== Source data ==

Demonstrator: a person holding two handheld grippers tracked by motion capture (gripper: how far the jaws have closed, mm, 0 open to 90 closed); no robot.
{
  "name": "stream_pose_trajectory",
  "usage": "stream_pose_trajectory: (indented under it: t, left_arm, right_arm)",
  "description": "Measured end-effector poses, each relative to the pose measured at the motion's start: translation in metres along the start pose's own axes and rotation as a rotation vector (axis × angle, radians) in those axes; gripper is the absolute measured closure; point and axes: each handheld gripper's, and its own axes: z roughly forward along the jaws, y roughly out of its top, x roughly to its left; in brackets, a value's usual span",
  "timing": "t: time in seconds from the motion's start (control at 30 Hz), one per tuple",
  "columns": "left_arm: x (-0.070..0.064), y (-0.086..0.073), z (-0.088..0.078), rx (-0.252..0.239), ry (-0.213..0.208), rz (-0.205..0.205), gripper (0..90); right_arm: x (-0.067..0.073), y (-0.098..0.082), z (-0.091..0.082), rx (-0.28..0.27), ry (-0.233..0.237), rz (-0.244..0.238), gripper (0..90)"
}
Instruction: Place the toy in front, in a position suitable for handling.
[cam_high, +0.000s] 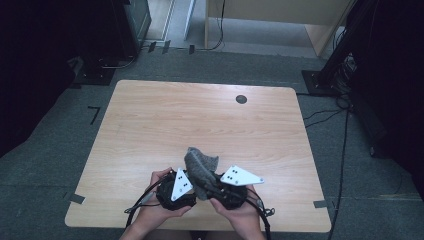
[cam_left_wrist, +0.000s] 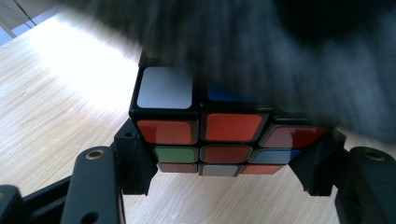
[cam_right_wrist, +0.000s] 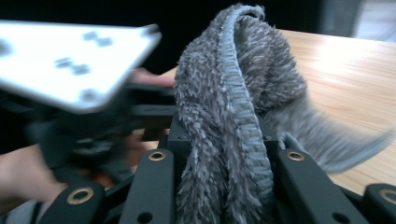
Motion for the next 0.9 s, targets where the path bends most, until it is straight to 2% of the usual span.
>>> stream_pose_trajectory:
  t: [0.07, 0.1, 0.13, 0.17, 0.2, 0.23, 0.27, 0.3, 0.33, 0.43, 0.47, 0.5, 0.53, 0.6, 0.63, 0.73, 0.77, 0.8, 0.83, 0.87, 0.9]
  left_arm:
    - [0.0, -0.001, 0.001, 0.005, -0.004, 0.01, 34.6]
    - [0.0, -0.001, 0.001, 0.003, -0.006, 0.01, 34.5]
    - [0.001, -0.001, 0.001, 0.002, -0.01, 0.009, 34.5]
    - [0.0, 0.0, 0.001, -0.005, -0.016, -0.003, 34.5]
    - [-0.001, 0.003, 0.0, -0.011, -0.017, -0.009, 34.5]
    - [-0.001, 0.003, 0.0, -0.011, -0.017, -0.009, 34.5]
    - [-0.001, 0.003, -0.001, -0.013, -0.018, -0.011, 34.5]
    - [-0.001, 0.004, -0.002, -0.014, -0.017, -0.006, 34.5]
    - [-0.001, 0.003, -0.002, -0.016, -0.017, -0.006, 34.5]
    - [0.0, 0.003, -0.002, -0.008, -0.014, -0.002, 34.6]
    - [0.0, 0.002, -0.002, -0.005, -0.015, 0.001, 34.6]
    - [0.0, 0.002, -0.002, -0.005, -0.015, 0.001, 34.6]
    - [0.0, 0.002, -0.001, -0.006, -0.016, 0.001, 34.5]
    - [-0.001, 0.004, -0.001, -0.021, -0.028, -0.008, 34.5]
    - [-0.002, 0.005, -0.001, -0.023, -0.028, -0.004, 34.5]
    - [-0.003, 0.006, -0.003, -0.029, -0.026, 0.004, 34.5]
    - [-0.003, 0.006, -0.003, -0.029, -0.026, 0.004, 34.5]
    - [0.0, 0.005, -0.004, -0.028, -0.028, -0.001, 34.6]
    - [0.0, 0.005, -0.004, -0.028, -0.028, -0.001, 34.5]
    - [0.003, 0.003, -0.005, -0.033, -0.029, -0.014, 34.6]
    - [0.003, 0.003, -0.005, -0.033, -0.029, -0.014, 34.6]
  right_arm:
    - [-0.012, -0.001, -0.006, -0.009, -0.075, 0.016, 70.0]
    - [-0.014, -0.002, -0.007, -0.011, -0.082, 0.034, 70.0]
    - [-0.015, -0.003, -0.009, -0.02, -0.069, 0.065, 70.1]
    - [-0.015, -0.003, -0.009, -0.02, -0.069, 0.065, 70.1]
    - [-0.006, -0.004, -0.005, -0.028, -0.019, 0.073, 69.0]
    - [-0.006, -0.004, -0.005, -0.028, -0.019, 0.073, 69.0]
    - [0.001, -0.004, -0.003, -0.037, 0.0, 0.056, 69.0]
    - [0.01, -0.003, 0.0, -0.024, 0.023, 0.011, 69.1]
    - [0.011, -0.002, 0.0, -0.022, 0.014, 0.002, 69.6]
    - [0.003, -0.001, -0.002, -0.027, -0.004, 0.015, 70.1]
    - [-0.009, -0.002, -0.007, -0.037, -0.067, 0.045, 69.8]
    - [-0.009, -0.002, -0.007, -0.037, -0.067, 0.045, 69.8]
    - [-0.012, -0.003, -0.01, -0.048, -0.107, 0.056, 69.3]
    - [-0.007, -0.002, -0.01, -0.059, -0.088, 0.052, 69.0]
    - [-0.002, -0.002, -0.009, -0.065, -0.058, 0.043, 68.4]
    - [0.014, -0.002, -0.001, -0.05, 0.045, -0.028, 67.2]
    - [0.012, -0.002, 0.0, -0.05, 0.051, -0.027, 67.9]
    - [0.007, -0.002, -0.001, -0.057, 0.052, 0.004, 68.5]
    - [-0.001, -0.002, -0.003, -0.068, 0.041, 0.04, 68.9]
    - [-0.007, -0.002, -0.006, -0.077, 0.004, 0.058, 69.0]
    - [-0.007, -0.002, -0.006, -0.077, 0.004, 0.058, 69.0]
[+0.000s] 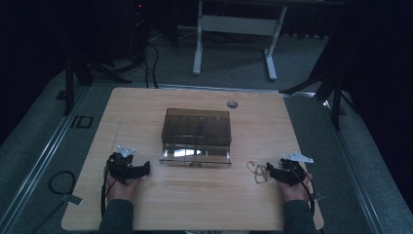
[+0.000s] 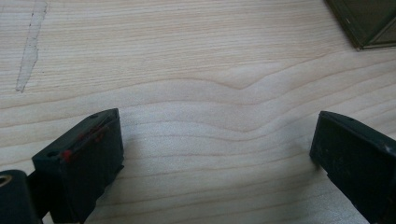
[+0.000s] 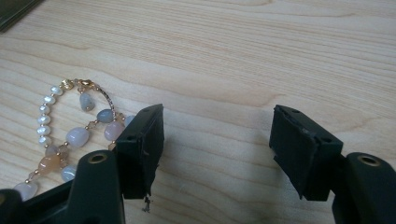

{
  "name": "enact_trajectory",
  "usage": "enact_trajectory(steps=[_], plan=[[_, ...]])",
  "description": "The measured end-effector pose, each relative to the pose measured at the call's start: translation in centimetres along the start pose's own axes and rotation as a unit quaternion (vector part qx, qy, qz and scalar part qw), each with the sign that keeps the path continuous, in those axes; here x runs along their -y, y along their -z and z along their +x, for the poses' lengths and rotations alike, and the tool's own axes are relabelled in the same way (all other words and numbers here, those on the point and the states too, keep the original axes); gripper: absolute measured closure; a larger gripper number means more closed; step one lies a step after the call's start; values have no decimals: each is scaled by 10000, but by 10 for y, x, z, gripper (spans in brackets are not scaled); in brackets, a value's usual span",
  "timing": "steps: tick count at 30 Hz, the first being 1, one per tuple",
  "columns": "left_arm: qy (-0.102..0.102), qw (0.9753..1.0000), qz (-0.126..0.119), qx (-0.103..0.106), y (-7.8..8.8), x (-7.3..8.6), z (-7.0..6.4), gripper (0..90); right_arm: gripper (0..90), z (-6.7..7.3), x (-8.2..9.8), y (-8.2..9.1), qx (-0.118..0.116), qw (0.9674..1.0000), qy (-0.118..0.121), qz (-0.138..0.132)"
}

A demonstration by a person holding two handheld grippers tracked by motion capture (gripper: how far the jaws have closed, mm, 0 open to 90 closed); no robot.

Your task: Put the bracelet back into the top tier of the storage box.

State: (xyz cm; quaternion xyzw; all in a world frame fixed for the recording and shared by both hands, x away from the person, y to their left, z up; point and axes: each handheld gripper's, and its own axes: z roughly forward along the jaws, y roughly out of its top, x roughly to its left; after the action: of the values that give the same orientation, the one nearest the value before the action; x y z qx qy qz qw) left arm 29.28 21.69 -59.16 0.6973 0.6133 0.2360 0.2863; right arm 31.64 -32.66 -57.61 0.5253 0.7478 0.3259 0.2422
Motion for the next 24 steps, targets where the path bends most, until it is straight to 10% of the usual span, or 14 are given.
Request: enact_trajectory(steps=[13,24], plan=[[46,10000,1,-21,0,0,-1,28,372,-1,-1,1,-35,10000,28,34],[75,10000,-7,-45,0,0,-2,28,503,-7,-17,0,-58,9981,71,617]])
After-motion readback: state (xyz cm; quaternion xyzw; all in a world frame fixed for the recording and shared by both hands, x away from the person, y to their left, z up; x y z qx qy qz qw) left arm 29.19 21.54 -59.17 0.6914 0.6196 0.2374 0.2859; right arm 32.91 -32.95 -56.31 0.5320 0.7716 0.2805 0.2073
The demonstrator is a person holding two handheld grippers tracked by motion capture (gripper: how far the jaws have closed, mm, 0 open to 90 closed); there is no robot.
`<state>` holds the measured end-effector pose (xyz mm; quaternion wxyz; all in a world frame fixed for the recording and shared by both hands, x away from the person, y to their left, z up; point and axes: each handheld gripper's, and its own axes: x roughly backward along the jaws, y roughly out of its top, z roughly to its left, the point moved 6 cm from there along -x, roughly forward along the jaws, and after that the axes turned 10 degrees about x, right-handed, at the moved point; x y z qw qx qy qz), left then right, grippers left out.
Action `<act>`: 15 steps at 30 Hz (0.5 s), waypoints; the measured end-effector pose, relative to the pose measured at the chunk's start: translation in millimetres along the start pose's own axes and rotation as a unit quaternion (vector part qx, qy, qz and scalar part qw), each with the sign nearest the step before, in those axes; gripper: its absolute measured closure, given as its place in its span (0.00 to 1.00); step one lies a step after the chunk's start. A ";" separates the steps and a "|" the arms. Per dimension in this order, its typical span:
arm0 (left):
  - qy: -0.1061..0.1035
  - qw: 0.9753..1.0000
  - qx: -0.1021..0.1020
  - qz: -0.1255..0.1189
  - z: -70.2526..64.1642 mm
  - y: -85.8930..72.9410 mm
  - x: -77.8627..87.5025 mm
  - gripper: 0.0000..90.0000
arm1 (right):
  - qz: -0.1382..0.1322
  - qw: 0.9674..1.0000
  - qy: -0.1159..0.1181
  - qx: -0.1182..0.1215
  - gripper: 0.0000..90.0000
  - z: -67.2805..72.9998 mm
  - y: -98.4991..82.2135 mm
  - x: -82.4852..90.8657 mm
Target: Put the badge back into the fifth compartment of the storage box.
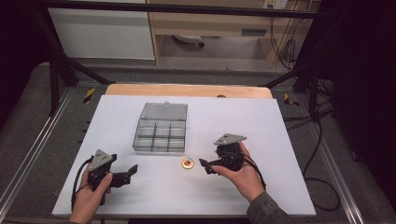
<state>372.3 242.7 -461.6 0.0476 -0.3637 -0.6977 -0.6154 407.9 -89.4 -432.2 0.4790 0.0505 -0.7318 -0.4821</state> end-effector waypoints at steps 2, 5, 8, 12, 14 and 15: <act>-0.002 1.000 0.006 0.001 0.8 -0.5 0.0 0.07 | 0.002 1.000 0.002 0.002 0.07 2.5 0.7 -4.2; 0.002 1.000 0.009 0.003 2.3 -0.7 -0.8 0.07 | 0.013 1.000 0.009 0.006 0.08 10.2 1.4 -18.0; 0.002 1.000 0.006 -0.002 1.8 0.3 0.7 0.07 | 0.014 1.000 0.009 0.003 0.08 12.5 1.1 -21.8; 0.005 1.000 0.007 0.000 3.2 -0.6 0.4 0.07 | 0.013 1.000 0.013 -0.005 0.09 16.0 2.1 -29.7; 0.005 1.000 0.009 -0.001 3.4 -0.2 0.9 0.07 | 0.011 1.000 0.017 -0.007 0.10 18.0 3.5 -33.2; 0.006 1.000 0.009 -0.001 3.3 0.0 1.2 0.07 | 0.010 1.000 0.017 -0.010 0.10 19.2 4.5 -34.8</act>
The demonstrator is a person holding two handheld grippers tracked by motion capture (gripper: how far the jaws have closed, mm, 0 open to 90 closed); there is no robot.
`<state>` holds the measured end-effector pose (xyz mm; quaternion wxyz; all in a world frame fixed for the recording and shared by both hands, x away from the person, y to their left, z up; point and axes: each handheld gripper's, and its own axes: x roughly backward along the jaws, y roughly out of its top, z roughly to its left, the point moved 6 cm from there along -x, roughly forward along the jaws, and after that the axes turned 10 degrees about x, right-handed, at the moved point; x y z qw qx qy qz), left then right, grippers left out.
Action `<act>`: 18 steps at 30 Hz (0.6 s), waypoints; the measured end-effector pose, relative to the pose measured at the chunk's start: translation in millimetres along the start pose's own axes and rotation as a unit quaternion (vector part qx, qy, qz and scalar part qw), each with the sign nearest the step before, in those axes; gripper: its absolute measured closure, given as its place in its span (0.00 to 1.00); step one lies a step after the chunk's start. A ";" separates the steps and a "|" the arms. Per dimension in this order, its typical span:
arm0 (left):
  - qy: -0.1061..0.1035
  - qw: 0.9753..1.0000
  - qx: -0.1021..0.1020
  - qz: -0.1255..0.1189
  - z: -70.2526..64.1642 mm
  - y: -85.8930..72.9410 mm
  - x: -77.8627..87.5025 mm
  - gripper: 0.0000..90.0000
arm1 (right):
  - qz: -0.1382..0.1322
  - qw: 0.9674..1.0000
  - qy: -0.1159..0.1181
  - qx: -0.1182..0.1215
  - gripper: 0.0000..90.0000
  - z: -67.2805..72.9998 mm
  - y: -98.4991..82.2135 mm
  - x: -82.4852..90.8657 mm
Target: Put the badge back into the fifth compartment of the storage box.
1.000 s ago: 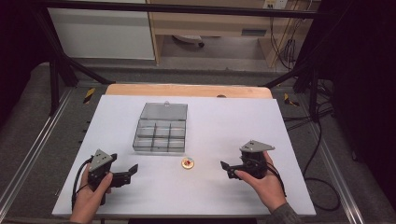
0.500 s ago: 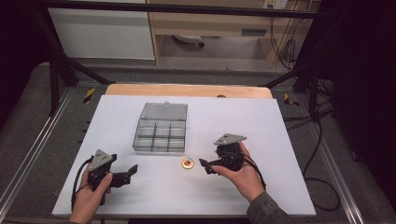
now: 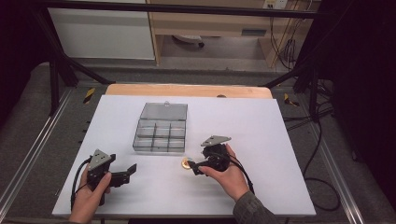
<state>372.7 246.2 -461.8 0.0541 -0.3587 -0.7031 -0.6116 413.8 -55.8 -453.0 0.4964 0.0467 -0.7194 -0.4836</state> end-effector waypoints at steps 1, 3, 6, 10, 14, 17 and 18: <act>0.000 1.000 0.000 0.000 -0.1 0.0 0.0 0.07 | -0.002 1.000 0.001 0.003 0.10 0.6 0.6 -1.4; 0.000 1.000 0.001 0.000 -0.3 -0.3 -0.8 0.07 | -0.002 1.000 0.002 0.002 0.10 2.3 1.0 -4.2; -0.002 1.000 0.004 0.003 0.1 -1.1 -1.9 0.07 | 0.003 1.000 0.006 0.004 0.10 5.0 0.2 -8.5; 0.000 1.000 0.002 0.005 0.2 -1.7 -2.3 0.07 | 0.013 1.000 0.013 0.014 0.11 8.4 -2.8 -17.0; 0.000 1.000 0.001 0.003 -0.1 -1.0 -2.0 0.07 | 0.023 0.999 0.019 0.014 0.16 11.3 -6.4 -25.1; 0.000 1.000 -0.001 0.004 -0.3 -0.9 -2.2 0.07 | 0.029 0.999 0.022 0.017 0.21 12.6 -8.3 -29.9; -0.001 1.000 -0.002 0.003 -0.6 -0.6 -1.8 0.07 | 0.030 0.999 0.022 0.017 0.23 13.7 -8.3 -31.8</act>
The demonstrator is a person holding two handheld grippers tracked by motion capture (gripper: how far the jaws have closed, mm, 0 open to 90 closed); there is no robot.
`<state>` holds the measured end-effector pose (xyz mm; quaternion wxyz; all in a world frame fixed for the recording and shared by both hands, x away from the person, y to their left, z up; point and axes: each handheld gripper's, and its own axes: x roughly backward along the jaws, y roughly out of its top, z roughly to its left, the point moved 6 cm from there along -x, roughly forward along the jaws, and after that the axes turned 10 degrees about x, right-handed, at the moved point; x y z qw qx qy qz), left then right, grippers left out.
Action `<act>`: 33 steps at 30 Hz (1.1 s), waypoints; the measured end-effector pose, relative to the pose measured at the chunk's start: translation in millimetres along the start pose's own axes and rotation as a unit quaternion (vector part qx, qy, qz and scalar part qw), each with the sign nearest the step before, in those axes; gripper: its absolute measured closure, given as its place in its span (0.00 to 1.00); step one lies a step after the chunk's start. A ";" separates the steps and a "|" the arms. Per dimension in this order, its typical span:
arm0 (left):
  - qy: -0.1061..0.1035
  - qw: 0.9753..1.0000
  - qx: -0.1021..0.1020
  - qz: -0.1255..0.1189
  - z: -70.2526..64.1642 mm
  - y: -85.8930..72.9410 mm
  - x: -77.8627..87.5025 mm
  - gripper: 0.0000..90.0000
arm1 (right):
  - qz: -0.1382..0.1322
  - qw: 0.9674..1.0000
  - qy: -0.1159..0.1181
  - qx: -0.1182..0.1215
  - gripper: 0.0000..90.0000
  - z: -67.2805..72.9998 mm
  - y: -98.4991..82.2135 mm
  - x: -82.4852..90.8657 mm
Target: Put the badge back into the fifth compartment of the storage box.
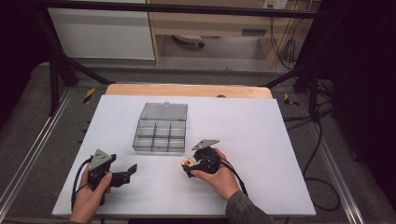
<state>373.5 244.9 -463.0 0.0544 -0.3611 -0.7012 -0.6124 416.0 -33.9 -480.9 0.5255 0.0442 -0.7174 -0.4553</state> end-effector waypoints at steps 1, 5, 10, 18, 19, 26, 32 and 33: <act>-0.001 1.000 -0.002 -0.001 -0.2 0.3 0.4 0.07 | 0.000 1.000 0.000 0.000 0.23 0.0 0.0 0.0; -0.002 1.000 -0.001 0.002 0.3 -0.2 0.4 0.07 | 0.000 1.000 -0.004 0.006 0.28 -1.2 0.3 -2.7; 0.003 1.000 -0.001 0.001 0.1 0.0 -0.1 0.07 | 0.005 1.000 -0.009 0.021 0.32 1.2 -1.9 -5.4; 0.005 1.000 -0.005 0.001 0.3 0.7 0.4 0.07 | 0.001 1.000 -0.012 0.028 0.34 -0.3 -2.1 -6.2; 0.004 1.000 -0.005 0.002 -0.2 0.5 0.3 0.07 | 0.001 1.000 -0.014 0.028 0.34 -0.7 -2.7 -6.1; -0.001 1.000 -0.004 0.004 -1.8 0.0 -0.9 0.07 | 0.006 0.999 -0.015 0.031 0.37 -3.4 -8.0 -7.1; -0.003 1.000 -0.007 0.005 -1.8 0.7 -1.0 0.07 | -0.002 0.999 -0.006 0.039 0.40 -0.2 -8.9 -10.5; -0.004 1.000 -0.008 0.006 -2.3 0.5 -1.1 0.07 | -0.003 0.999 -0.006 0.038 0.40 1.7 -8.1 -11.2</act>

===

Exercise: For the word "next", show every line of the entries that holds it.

Answer box:
Motion for the next 0.9 s, targets where the path bends most, until it is straight to 2% of the usual span.
Motion for the next 24 steps, targets where the path bends most, until it is straight to 10% of the usual span, or 14 are given.

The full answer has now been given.